Kendale Bowling Lanes rolls on under new owner

Aug. 20, 2013 @ 04:58 AM

After decades of ownership by the same family, Kendale Bowling Lanes has been sold.

Glenn Edwards, who started working at Kendale when his father-in-law, the late Rex McLeod, bought it in 1984, had owned the business since 2006. But Edwards said that with his own retirement impending, and McLeod’s death in 2011 still weighing heavily, it was time to sell.

“It’s sad,” the 62-year-old Edwards said. “I assume that sometime I’m going to feel better about it. It just hasn’t started yet. It’s still kind of depressing.”

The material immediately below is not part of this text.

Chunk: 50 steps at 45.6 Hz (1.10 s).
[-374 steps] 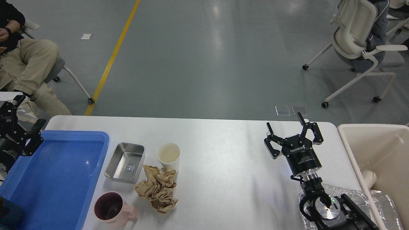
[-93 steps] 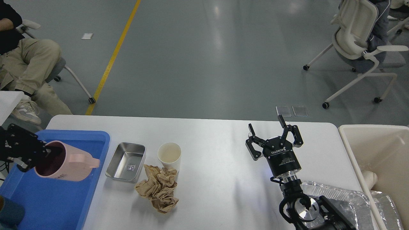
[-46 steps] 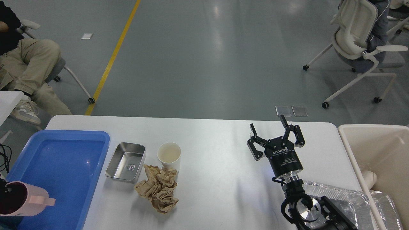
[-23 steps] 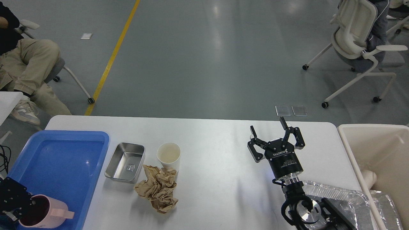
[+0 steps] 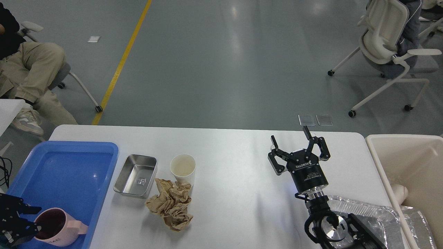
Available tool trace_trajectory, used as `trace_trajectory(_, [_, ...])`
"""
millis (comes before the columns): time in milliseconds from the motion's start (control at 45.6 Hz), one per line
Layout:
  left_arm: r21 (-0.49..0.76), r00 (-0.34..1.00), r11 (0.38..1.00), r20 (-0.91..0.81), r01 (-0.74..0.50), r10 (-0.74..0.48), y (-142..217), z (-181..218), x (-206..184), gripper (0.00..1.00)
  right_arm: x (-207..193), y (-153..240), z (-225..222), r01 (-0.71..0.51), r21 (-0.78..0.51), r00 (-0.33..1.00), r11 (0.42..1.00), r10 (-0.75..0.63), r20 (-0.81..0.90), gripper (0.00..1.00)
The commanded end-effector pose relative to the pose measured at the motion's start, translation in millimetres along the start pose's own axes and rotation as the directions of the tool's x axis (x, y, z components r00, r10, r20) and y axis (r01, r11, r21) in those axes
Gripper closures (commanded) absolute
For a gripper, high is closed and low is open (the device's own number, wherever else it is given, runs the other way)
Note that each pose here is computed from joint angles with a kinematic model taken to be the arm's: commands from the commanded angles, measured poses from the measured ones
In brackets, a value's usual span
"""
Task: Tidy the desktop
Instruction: 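Lower the mug into the blue bin and open the left gripper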
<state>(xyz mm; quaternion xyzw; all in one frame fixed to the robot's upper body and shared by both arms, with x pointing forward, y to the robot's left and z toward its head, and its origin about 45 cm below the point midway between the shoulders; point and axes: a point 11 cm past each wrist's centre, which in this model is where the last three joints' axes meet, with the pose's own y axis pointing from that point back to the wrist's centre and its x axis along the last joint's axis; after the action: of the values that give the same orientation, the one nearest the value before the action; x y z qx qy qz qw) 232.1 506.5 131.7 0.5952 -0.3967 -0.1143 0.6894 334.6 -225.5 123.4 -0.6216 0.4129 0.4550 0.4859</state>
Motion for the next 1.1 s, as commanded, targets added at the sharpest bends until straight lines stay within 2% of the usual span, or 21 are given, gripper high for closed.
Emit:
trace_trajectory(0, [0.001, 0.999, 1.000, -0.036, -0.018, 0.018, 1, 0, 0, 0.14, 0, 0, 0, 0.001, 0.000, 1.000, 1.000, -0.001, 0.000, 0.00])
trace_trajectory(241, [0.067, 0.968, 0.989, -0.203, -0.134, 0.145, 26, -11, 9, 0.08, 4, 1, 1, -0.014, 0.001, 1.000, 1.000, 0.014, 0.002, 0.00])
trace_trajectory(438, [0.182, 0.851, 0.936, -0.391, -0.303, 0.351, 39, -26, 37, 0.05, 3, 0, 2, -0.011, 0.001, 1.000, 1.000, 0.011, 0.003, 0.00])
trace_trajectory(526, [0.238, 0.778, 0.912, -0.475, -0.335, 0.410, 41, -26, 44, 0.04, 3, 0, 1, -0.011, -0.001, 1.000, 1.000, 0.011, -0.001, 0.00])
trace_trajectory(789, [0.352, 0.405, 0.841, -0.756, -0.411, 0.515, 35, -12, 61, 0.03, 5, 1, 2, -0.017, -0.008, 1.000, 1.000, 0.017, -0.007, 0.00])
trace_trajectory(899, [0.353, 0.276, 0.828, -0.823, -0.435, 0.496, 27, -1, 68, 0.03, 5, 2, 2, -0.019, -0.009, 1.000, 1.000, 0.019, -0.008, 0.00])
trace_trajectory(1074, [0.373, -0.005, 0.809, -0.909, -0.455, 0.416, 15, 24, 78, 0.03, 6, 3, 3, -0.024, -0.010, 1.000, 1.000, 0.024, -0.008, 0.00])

About a year ago, Edwards said, he started seriously discussing the sale with Kay Choosakul, a Moore County man whom Edwards said had expressed interest in buying the place several years back. The paperwork was finalized in early August; since then Edwards has been cleaning pictures, cards and papers out his office as Choosakul starts moving in.

“It’s always been a long dream of mine, owning a bowling center,” Choosakul said. “It’s a dream come true, and I’ve been here seven days a week now.”

Choosakul said some things will stay the same — the name, for instance — but there will be changes. His first goals are to increase the quality of the lanes and other integral parts of the bowling experience, he said, in addition to bringing in some new features.

The plans include a revamped bar and lounge with karaoke and live music several nights a week, he said, and he’s also hoping to drum up participation in league play. Choosakul added that he’s trying to set up a new business league, with teams formed from companies around Lee County. Three teams have signed up so far, he said, but he wants more.

League play at the business, located at 139 Rand St., has been in decline as newer bowling alleys have opened up in the area, Choosakul said. He admits he was a part of that exodus himself, having last bowled at Kendale Lanes in 2003 because he preferred the more up-to-date facilities elsewhere. But he said he thinks he can bring Kendale back into the limelight.

“I haven’t gotten it to where I want it yet, but it’s getting there,” Choosakul said.

Edwards said he has offered to help Choosakul with anything that needs doing — just like he said McLeod, a former Sanford mayor, did for him after his own retirement — but either way, he hopes the changes will be for the better.

“I’ve seen him doing some good things, and that’s what we want to see,” Edwards said. “It’s OK if they’re not the same — as long as it’s good or better. And they’ve got some good ideas. [Choosakul] really loves to bowl, if that means anything.”

Edwards said he’s looking forward to more free time and less stress, and his wife is probably looking forward to all the work he’ll be able to do outside and around the house. But that doesn’t mean it’ll be easy to just walk away.

“Of course you have good memories, and then you have customers who are just hell on wheels,” he said. “... But those things are not the things that I’m remembering now. I’m remembering the kids and the good times, and the kids that have grown up and brought their own kids.”